Only lines containing the string "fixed" belong in the answer; find them in the records and copy them.
============
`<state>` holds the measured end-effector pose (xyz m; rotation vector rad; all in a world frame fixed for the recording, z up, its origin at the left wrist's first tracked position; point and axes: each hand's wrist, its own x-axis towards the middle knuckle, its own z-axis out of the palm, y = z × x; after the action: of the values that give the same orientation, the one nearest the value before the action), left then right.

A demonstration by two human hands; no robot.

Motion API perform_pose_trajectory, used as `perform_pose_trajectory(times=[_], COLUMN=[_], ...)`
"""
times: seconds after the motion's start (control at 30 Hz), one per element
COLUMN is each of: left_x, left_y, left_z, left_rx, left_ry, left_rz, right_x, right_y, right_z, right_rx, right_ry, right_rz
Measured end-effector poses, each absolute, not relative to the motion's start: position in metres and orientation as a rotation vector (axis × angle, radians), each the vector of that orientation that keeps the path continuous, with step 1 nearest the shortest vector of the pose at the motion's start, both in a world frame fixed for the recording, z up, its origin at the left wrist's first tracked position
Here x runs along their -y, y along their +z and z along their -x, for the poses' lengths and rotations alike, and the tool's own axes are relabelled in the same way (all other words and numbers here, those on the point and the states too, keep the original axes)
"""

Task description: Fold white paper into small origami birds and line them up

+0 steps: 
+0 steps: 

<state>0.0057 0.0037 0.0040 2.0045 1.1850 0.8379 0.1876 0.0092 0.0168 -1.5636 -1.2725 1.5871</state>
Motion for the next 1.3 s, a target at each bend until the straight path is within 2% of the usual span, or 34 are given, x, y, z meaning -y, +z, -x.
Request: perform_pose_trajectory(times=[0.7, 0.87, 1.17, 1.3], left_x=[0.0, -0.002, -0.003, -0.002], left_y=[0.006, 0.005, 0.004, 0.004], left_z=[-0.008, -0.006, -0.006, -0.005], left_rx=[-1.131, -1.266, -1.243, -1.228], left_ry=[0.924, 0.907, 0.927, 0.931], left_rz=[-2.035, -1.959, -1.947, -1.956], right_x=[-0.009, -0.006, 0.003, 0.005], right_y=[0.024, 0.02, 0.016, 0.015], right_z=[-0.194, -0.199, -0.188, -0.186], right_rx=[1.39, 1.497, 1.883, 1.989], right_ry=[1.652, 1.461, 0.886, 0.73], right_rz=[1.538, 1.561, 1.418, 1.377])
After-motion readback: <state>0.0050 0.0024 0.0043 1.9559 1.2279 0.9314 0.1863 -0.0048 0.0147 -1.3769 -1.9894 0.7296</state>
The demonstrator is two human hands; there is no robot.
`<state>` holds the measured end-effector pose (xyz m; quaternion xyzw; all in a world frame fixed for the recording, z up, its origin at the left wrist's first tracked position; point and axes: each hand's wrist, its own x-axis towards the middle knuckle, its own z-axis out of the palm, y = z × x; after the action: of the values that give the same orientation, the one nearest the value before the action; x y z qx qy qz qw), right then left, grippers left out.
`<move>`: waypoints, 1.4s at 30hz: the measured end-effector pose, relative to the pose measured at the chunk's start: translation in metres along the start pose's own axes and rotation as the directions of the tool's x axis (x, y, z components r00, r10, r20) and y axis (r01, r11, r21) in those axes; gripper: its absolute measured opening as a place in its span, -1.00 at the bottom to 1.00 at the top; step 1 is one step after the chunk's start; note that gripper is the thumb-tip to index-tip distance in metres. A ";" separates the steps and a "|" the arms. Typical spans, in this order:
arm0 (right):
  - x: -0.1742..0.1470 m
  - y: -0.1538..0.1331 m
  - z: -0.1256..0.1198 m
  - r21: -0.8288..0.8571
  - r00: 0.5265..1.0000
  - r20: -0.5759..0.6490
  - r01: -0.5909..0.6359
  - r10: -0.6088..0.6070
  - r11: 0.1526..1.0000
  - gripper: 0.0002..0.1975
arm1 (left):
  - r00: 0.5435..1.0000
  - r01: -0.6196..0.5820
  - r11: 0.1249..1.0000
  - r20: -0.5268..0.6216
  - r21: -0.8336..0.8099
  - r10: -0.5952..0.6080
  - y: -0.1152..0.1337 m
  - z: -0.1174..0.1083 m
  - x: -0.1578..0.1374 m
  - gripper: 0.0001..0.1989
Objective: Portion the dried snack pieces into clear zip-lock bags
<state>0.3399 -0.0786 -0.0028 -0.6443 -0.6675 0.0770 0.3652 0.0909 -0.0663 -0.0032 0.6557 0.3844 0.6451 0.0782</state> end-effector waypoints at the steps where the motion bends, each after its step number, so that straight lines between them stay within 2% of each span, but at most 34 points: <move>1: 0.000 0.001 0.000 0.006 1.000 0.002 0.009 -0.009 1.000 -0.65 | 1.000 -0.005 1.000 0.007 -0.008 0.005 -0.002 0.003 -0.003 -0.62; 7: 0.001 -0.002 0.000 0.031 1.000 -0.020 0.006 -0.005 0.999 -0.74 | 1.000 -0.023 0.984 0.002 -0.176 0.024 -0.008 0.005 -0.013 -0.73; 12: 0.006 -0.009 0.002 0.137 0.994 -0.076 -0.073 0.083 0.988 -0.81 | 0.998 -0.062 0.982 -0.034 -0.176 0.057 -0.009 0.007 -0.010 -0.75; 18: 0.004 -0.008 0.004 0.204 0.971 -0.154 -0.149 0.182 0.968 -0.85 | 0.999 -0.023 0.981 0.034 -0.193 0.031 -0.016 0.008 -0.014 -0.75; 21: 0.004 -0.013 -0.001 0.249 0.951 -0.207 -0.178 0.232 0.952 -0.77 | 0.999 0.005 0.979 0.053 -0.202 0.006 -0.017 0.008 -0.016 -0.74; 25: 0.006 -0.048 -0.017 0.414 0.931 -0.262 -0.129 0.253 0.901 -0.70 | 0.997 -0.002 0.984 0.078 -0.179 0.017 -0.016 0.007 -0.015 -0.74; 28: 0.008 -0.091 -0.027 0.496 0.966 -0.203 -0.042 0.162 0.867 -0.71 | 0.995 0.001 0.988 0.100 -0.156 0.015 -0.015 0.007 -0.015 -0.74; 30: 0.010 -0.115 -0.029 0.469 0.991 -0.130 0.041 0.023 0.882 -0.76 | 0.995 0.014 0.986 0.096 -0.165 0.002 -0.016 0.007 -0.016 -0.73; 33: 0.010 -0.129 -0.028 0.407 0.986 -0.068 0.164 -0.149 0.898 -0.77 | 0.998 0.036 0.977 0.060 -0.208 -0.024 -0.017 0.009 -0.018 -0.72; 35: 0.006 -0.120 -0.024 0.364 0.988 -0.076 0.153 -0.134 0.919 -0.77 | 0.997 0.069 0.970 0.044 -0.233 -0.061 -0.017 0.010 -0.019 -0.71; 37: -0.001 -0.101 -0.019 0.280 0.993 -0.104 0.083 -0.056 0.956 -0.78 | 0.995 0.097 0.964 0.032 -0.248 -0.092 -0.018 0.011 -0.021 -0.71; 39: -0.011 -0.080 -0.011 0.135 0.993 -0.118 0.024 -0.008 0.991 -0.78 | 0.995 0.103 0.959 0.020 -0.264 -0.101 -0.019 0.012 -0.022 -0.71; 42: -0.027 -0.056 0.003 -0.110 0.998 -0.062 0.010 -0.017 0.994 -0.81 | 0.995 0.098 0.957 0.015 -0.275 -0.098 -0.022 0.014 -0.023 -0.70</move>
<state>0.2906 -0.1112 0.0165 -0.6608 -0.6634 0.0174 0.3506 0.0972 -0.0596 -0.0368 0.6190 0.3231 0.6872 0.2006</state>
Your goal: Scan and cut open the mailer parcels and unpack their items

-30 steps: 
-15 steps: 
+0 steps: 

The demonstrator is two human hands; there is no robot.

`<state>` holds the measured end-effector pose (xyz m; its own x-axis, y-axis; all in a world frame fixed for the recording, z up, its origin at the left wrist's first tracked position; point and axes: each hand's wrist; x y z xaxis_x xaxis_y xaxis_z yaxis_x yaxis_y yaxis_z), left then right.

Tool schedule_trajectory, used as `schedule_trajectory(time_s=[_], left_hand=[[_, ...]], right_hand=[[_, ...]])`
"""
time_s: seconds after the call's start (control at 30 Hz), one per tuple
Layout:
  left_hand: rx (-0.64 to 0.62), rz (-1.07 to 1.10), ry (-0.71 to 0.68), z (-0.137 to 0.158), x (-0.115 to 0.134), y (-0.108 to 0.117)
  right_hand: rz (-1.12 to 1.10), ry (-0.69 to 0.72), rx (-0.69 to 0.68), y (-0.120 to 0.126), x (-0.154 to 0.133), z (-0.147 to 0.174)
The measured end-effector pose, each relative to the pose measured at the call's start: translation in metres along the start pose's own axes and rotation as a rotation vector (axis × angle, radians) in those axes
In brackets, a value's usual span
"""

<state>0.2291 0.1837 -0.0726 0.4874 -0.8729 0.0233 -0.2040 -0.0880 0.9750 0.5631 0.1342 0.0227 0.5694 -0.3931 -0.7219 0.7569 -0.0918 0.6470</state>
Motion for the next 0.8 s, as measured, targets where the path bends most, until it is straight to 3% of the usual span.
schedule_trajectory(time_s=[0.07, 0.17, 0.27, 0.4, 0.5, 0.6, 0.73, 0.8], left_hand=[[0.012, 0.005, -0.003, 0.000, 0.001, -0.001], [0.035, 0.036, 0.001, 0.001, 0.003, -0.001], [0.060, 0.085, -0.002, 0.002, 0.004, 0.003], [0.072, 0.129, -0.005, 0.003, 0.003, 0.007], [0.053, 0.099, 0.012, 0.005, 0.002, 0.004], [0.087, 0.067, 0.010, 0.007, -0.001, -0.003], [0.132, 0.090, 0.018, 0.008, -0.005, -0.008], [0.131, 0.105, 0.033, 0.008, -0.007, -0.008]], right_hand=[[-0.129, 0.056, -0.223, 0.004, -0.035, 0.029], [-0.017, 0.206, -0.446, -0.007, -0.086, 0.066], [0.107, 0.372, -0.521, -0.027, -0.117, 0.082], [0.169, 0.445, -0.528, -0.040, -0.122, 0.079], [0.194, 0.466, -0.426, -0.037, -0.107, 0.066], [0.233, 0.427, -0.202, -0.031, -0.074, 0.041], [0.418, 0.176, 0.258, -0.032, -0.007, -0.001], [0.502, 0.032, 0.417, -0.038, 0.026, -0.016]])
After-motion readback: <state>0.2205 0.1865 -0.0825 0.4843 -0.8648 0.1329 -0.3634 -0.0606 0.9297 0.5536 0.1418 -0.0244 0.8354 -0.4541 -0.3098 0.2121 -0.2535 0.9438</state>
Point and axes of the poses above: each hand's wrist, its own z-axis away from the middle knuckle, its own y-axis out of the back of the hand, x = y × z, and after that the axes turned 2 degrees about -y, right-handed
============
» SOLUTION:
`<state>` holds the measured end-effector pose (xyz m; rotation vector rad; all in a world frame fixed for the recording, z up, its origin at the left wrist's first tracked position; point and axes: each hand's wrist, its own x-axis towards the middle knuckle, its own z-axis out of the palm, y = z × x; after the action: of the values that give the same orientation, the one nearest the value before the action), left then right.
Measured end-effector poses, each absolute, not relative to the motion's start: position in metres and orientation as a rotation vector (axis × angle, radians), each the vector of that orientation that keeps the path continuous, with step 1 nearest the shortest vector of the pose at the motion's start, both in a world frame fixed for the recording, z up, its origin at the left wrist's first tracked position
`<state>` holds the measured end-effector pose (xyz m; quaternion xyzw; all in a world frame fixed for the recording, z up, its origin at the left wrist's first tracked position; point and axes: each hand's wrist, its own x-axis towards the middle knuckle, its own z-axis out of the palm, y = z × x; after the action: of the values that give the same orientation, the one nearest the value before the action; x y z qx qy qz qw), right then left, grippers left out.
`<state>` holds the measured end-effector pose (xyz m; its own x-axis, y-axis; all in a world frame fixed for the recording, z up, its origin at the left wrist's first tracked position; point and axes: each hand's wrist; x y z xaxis_x xaxis_y xaxis_z yaxis_x yaxis_y yaxis_z), left then right.

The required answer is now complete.